The transaction is expected to close within two months, after which SCS expects to wind down its operations and distribute proceeds from the sale of the acquisition shares, less its transaction and wind-down expenses, to its stockholders.
President and CEO of StemCells, Inc., Martin McGlynn, is quoted as saying:
"The industrial logic of this acquisition is compelling.I certainly agree with Marty that the value is compelling. I stand by my original observation that I don't see a great fit as STEM is currently positioned but it may well be that this signals a strategic shift in STEM's direction and focus.
StemCells has established itself as a world leader in tissue-derived stem and progenitor cells for therapeutic uses, while Stem Cell Sciences has focused on non-therapeutic applications for embryonic and tissue derived stem cells, such as cell-based assays for drug discovery and screening. This proposed acquisition will combine three distinct stem cell platforms, adult, embryonic and iPS cells, for both therapeutic and drug discovery applications, and will position StemCells to diversify and pursue near-term commercialization opportunities while continuing to develop our cell-based therapeutic products."
We do know that STEM was looking for value and, if possible, a revenue stream that would lighten the burn rate of therapeutic product development.

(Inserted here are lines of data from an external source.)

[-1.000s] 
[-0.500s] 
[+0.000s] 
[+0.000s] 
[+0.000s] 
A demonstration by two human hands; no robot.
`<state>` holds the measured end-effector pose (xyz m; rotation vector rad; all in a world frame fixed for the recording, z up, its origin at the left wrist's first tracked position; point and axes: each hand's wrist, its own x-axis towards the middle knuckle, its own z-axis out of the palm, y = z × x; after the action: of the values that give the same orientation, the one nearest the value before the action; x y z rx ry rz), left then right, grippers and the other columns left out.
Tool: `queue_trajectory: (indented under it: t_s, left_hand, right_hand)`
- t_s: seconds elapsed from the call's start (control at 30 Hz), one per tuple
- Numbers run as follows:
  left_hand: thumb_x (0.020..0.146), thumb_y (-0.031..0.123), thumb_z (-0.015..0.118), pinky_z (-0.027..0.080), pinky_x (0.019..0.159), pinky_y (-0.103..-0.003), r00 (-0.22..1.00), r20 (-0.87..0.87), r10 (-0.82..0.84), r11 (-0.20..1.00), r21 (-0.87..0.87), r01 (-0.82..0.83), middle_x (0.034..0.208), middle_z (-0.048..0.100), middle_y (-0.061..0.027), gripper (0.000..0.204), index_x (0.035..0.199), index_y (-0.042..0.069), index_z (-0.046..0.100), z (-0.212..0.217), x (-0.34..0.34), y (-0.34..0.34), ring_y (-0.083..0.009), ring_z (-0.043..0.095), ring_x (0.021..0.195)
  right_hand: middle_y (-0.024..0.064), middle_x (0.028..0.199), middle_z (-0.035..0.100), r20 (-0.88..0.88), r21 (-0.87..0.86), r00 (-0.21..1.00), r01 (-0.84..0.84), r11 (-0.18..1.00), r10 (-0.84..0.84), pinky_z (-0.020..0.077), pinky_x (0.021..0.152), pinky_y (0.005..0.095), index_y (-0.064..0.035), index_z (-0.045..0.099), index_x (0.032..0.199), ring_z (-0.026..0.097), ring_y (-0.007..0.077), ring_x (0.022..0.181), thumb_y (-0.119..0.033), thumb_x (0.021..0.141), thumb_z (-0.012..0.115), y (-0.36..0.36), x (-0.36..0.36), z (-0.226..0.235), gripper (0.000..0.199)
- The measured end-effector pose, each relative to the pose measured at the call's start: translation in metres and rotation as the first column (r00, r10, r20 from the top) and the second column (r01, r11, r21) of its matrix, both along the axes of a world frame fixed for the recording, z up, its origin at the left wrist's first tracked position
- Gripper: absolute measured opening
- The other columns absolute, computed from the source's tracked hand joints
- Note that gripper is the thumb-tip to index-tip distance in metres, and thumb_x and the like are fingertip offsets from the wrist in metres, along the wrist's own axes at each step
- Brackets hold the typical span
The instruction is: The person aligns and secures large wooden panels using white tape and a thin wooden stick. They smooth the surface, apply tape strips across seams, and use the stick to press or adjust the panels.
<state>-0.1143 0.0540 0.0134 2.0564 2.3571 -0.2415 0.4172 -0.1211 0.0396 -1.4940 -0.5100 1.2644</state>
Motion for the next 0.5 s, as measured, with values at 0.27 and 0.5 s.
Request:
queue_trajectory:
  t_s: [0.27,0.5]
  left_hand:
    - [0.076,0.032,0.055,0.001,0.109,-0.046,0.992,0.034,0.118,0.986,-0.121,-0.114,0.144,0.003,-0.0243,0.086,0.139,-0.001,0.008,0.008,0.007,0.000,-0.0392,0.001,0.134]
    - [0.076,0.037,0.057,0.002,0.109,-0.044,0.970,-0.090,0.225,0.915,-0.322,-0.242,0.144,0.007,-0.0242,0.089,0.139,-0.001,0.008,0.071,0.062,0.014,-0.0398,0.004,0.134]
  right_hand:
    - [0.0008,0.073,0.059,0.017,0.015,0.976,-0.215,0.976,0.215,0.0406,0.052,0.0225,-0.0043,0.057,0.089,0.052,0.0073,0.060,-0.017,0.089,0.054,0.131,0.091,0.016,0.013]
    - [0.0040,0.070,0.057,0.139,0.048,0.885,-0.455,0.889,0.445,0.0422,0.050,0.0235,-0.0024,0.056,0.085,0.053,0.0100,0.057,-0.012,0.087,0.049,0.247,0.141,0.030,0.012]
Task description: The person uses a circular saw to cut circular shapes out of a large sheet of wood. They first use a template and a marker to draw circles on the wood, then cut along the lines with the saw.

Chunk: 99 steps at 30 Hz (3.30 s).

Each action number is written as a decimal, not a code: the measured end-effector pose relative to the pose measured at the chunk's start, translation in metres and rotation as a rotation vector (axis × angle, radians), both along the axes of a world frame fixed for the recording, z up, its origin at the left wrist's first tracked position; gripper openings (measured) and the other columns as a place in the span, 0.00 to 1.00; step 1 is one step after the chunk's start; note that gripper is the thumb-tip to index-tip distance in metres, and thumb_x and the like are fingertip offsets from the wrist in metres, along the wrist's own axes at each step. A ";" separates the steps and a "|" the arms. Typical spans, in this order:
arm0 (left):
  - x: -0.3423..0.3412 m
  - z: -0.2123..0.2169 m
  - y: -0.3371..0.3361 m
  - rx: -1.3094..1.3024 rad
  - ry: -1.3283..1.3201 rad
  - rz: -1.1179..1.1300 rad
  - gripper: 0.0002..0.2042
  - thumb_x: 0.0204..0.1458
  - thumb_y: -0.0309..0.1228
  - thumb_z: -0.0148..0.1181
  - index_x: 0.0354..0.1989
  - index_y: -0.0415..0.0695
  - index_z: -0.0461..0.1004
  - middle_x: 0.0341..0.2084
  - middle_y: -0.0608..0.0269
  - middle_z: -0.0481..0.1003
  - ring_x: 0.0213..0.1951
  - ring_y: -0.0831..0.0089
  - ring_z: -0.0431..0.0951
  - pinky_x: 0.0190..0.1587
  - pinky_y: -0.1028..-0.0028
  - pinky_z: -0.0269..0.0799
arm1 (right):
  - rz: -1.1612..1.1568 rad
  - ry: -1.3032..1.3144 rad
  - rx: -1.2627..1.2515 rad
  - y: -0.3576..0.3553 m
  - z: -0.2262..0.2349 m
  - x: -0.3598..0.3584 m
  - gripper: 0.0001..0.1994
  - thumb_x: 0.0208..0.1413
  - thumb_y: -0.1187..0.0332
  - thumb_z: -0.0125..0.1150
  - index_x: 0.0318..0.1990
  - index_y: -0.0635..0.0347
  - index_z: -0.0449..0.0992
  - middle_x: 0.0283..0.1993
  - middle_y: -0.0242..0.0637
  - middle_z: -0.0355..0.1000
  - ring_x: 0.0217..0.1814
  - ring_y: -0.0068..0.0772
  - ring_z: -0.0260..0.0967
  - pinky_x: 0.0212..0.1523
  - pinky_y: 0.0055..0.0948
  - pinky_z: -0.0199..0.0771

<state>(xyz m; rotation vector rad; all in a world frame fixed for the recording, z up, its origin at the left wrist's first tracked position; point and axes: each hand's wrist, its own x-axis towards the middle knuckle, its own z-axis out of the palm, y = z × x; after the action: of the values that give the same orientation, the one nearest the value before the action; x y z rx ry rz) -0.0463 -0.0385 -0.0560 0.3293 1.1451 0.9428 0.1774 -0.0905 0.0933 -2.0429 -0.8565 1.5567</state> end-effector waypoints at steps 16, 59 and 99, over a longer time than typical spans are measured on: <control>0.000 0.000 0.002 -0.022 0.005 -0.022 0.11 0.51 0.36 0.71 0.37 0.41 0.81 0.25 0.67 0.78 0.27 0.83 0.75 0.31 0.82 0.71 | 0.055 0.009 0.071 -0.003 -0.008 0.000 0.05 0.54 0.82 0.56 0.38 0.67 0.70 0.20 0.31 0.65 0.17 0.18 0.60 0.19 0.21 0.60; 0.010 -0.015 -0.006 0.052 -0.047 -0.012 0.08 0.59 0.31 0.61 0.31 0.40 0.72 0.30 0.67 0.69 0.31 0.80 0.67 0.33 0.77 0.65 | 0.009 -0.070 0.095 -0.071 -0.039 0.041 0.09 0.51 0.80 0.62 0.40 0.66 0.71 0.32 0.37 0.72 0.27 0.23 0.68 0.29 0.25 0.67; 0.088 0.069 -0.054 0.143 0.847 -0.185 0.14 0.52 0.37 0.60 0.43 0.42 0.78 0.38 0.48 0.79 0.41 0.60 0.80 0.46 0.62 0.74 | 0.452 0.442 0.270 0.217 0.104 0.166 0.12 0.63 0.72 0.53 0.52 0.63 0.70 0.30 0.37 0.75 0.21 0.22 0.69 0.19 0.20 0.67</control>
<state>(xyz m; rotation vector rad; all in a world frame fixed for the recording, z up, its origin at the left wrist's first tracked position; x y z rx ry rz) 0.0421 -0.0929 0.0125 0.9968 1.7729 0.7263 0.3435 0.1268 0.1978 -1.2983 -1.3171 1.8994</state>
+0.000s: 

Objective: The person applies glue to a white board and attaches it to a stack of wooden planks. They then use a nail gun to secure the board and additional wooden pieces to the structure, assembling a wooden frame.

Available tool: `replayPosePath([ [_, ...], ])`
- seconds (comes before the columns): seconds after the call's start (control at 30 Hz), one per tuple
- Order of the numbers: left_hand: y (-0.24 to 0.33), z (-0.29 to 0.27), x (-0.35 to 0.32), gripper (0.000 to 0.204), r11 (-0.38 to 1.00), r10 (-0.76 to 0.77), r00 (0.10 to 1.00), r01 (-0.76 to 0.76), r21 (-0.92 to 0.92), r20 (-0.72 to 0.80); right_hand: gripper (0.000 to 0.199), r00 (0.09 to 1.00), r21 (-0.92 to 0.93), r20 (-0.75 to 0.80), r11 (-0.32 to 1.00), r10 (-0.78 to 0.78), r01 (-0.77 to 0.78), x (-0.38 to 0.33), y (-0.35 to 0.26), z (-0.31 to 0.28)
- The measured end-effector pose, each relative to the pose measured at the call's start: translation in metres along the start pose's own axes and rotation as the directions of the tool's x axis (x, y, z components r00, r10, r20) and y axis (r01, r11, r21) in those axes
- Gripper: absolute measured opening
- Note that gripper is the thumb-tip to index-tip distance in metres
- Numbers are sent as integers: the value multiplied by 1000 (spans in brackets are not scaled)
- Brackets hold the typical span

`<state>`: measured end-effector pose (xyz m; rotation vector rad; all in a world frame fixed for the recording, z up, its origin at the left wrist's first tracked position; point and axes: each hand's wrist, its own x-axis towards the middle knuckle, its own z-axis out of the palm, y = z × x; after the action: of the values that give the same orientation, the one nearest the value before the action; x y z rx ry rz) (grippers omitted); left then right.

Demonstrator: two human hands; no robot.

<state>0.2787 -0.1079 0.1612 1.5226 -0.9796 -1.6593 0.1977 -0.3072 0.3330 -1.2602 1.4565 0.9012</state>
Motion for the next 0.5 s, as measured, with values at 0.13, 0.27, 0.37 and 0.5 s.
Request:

Not only does this acquisition significantly strengthen STEM's IP position in a wide-range of platforms, it potentially positions the company to enjoy a revenue stream that it doesn't need to survive but certainly helps alleviate the bottom burn.
It is possible, of course, that this was part of a much grander overall vision for the company that is only know becoming obvious to us but I suspect not. I suspect STEM is being opportunistic and building value where it can find it. And there's nothing wrong with that!
One of my first blogs here was a discussion of the impending pefect M&A storm brewing in the cell therapy sector. I'm certainly not claiming that post was the result of any original thought or earth-shattering observation but it does remind us that we saw this coming and this is likely just the beginning of a re-shaping of the cell therapy industry.
The good news is that SCS was bought rather than let twist in the wind letting good assets, IP, and people drift off in the storm. The sector is better off for this value being captured and reinvented in a more viable business model. Let's hope we're lucky enough to see the same for other companies in similar straits.